By Joey Slackman


From a young age, my household was never allowed to use the word “can’t” in our vocabulary. This instilled a strong work ethic in my sister and I, allowing us to develop the confidence that we could achieve anything we wanted to in life. Being determined to strive for greatness, always give our best effort, and never telling people that we “cannot” do something were values that our parents taught us from the beginning. These rules have stuck with me since and are always at the center of my mind when I prepare for my next challenge in life. 

In 2018, I committed to the University of Pennsylvania wrestling team. At the time, this was the culmination of my efforts on the mat and in the classroom for my entire young adult life. I cared equally about my athletic and academic successes and had my collegiate career planned out in my head. After winning a high school state championship in New York, I had planned on becoming an all-American/National champion collegiate wrestler while also maintaining a high GPA at an Ivy League school. While I had lofty goals, I never allowed myself to use that negative word, just as my parents had told me for my entire life. 

from the time I arrived at Penn in September of 2019, it felt like adversity hit me daily. After earning the starting job in my weight class, my freshman season was cut short when I suffered a torn ACL and meniscus in one of my first matches of the season. The next year and a half set my career on an entirely different trajectory that I couldn’t have predicted. 

After the injury, the COVID pandemic struck, allowing me to take a year off from school while the Ivy League had canceled sports for the 2020-2021 school year along with announcing that classes would be entirely online. This year was tumultuous, as I was trying to explore professional opportunities while I was away from school and progress with rehab on my knee along with suffering another injury as I tore my right pectoral after being cleared from the ACL recovery. This almost 2-year period from my initial injury to the second surgery, to eventually returning to school and sports changed my career in many ways. It allowed me to reassess my career goals and find my true purpose in life. 
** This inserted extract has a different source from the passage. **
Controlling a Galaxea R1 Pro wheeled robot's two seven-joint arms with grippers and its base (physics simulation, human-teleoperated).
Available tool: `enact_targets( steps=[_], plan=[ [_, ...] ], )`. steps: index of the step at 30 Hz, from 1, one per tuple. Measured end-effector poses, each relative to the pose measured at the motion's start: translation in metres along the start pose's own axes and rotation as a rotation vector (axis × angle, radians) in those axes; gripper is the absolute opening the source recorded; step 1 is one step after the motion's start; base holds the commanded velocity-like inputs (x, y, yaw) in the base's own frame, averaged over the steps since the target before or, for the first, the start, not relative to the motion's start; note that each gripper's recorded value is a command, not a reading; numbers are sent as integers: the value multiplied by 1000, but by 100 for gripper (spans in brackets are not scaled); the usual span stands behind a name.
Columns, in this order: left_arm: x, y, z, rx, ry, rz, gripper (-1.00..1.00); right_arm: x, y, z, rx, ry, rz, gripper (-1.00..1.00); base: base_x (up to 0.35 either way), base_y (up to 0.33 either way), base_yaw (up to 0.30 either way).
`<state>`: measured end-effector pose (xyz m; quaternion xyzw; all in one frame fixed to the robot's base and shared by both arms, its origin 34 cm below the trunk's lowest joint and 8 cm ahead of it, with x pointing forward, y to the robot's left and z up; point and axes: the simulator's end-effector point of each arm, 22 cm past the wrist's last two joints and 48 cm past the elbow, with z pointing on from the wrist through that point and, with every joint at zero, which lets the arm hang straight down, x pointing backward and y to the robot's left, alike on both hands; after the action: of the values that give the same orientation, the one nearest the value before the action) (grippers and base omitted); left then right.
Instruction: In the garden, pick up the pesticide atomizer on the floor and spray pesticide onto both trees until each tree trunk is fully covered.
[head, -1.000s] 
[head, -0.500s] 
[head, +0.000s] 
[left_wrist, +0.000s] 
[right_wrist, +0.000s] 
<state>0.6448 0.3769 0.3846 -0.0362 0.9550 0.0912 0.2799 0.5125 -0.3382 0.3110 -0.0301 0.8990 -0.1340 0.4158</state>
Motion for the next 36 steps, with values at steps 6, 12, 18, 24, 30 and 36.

Growing up, football was the first sport I ever played and took seriously. I had dreams of playing in front of huge crowds for a major college team and then the NFL, just like most kids. However, when I got to high school, my wrestling prowess and recruiting had outgrown my love for football and allowed me to get to Penn. By the time my gap year had come while at Penn, the idea of walking onto the football team at Penn along with continuing wrestling had popped into my head. When speaking with the support system around me, the same types of messages were given then just as they were when I was a child: you can do whatever you set your mind to.
By the fall of 2021, I had finally returned to play after both surgeries and was about to begin my first team activities with football after walking onto the team. Admittedly, I was nervous for the challenge ahead, but also excited for a fresh start to my collegiate athletic career. I quickly proved that I belonged on the field throughout the preseason practices and earned playing time throughout the season. 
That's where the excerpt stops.